## Work task
One line at a time, check the entries below for the word "pixels", and copy each line that has it.

--- Data for review Enclosed Below ---

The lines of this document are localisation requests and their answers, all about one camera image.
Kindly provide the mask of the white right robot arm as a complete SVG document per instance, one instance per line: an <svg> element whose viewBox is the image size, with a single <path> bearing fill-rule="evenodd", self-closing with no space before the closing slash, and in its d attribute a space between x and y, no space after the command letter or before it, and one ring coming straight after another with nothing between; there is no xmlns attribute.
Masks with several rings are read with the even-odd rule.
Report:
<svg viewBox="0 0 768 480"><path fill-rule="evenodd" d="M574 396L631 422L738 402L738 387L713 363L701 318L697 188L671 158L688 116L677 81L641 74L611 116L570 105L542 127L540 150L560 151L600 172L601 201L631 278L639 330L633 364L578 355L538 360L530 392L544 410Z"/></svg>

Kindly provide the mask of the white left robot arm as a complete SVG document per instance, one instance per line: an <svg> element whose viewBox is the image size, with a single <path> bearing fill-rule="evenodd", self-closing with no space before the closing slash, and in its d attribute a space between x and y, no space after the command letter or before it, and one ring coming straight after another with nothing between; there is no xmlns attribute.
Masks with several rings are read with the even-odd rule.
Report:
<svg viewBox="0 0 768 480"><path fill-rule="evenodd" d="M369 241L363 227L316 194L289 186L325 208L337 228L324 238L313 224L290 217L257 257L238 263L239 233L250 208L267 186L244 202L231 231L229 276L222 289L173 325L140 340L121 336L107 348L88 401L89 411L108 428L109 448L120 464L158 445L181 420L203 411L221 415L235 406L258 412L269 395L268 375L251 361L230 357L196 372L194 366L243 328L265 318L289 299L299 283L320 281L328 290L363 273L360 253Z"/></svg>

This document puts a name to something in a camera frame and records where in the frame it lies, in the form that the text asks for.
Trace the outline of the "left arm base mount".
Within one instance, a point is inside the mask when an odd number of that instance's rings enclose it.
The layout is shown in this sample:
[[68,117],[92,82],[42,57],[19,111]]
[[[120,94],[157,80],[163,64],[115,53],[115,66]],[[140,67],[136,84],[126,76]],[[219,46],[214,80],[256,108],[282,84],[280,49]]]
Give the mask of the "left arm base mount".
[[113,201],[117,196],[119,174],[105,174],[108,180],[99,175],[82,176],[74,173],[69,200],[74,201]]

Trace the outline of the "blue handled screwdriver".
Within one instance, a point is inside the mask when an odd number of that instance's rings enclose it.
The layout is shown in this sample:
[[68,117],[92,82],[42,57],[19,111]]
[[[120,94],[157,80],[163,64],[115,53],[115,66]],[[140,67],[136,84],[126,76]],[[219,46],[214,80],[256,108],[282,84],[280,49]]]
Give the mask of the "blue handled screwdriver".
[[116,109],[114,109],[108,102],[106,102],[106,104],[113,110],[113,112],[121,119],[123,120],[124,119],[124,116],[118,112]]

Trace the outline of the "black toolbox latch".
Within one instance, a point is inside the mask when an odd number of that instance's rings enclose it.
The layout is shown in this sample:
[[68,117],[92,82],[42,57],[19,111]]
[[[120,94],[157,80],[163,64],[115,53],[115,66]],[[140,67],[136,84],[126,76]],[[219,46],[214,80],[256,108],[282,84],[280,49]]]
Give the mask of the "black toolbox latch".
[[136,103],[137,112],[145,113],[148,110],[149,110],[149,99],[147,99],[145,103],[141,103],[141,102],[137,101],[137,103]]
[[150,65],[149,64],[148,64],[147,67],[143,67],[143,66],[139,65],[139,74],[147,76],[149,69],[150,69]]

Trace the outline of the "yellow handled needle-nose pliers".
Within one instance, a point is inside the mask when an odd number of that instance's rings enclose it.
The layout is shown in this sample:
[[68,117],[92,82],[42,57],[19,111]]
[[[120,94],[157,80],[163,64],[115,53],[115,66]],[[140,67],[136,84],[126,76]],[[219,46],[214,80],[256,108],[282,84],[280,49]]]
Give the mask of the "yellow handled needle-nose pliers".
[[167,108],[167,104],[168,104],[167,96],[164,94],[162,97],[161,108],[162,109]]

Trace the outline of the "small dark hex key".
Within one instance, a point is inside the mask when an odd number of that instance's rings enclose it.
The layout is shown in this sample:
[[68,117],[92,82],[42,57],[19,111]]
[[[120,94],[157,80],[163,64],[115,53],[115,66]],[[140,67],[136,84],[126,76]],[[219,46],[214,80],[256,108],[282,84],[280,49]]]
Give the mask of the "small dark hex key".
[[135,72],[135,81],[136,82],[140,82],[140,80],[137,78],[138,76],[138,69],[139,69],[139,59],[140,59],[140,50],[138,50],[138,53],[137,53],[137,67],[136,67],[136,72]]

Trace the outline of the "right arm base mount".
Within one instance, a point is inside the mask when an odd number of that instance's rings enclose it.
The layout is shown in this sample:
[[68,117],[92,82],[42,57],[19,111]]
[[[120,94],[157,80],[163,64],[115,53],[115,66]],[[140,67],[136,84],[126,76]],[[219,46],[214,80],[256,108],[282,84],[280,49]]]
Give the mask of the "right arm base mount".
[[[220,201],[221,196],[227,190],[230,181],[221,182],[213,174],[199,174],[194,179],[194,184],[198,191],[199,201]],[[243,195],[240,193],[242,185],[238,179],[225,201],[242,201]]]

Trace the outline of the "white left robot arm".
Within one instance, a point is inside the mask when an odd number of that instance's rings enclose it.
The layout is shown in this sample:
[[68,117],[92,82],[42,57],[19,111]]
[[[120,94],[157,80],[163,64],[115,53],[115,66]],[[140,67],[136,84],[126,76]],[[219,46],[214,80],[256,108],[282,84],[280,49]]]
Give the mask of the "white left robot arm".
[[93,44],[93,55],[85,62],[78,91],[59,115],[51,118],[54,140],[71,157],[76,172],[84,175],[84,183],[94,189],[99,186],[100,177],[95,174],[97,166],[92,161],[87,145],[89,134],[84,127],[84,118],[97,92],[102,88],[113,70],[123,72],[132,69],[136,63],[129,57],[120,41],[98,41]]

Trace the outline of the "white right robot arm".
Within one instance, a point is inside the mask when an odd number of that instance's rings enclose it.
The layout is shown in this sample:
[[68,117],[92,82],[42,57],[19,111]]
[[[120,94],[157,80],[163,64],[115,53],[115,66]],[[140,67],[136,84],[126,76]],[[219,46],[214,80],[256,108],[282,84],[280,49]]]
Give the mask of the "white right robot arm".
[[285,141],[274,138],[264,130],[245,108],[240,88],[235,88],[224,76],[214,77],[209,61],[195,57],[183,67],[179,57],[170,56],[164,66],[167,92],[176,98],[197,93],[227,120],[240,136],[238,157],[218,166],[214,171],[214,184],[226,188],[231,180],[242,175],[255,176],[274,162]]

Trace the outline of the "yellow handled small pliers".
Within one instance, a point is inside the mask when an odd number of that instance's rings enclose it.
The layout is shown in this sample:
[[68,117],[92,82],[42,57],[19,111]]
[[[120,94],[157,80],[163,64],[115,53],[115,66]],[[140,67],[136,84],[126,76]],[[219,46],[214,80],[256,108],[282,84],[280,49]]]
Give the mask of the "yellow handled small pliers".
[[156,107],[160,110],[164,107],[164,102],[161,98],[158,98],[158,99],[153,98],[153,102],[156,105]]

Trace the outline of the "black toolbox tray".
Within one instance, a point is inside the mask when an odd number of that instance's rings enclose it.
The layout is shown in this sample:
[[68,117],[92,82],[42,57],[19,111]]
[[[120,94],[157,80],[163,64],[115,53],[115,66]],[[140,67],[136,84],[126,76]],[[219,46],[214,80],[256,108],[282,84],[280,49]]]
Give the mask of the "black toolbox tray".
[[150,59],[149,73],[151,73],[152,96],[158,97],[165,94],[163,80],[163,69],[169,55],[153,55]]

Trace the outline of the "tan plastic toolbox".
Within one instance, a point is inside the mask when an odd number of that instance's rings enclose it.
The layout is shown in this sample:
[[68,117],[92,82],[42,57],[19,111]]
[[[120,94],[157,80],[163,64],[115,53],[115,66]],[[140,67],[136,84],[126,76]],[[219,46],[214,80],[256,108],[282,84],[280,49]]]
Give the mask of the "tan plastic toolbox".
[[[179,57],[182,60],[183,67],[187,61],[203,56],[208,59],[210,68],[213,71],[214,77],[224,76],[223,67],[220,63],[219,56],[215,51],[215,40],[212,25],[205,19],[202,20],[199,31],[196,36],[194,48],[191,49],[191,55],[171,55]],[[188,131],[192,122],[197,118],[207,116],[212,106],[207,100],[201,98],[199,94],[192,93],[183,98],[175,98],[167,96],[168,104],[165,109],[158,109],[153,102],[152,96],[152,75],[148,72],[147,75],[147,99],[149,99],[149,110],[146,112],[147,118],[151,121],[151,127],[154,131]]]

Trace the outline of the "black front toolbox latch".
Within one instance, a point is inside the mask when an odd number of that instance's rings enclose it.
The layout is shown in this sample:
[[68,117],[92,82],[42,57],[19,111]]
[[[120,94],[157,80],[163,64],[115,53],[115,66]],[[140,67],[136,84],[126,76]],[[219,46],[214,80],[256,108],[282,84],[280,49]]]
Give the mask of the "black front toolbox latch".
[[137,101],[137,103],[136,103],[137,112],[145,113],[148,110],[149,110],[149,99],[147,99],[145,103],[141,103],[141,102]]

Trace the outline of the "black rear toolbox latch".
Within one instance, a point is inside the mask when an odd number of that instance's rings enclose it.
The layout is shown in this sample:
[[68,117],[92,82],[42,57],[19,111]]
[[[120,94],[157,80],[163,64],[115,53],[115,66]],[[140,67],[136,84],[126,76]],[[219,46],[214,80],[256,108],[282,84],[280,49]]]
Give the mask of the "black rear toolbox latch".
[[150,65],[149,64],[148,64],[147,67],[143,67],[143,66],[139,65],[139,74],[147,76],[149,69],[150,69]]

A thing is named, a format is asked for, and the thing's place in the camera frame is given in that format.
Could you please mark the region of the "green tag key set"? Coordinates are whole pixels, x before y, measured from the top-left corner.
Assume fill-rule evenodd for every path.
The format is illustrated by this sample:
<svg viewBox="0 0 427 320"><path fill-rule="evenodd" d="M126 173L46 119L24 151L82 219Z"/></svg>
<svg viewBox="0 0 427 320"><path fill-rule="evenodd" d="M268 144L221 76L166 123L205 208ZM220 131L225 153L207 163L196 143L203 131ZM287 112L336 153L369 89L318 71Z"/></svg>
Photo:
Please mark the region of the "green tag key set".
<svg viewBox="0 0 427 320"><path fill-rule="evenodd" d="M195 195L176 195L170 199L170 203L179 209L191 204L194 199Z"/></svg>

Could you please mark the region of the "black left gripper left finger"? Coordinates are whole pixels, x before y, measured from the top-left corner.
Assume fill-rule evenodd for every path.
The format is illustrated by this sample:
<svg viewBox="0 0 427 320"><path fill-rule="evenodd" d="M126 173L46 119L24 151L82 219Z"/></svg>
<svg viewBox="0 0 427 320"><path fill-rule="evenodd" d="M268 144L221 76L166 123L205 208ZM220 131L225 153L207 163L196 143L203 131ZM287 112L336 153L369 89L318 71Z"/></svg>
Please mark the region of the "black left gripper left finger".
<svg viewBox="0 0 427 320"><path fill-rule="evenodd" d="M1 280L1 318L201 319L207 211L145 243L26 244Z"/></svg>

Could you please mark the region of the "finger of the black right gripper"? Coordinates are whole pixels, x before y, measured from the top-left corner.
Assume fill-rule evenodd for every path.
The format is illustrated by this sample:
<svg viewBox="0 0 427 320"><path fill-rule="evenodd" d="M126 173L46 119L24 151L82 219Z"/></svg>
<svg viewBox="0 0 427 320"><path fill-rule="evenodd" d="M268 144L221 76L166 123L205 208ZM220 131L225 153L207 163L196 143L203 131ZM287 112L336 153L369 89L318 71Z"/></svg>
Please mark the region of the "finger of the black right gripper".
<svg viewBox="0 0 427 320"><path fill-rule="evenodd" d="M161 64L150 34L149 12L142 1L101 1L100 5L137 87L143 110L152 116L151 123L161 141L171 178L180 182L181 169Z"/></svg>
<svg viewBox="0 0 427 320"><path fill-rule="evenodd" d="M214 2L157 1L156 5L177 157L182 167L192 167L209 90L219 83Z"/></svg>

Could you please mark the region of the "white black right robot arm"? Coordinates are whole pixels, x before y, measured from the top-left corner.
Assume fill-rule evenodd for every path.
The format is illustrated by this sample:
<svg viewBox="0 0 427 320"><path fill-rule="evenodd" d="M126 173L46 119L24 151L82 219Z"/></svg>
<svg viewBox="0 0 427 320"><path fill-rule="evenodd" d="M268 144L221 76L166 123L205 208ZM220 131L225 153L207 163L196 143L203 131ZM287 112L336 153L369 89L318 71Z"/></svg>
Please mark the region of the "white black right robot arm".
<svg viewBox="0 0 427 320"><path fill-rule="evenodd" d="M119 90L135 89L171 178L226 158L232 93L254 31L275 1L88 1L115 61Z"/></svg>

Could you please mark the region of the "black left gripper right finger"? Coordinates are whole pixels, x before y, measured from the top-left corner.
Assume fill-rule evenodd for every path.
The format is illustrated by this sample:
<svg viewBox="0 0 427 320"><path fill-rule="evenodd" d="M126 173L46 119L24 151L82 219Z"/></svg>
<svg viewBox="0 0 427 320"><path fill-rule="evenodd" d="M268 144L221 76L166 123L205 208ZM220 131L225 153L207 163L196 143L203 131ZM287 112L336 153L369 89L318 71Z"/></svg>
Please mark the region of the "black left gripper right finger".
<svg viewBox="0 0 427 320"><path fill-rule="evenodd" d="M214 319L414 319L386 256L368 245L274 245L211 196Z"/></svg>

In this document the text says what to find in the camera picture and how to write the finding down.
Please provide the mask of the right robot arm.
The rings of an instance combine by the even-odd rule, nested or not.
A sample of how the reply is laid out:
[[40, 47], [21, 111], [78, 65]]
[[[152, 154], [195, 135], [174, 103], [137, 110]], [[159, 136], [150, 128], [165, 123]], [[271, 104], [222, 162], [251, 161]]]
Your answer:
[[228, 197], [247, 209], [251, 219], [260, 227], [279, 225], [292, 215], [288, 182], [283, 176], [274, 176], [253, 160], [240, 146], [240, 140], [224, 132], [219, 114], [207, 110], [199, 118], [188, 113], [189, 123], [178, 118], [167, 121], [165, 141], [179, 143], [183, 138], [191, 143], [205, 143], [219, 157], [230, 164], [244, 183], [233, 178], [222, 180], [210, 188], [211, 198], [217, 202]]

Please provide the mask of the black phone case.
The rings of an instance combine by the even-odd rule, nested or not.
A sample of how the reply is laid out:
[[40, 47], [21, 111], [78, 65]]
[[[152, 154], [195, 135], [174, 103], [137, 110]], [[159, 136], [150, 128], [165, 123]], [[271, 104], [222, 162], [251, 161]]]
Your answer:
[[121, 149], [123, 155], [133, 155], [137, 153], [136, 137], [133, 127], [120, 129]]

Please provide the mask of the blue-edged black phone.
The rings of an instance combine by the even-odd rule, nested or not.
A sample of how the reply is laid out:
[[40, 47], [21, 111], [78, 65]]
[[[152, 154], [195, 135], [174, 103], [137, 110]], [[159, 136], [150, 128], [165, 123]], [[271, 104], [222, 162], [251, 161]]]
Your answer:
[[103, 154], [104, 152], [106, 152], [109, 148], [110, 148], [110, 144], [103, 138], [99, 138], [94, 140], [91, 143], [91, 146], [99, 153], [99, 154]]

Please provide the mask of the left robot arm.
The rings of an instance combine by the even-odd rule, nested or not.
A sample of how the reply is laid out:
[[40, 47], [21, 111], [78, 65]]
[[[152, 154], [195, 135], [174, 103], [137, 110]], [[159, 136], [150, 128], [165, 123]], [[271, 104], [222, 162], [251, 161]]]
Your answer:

--- End of Enclosed Data for review ---

## Solved exercise
Could you please mark the region of the "green tag key set"? Coordinates are whole pixels, x before y, measured from the top-left corner.
Could you please mark the region of the "black left gripper left finger"? Coordinates are whole pixels, x before y, measured from the top-left corner.
Could you please mark the region of the "finger of the black right gripper"? Coordinates are whole pixels, x before y, measured from the top-left corner.
Could you please mark the region of the "white black right robot arm"? Coordinates are whole pixels, x before y, measured from the top-left corner.
Could you please mark the region of the "black left gripper right finger"? Coordinates are whole pixels, x before y, measured from the top-left corner.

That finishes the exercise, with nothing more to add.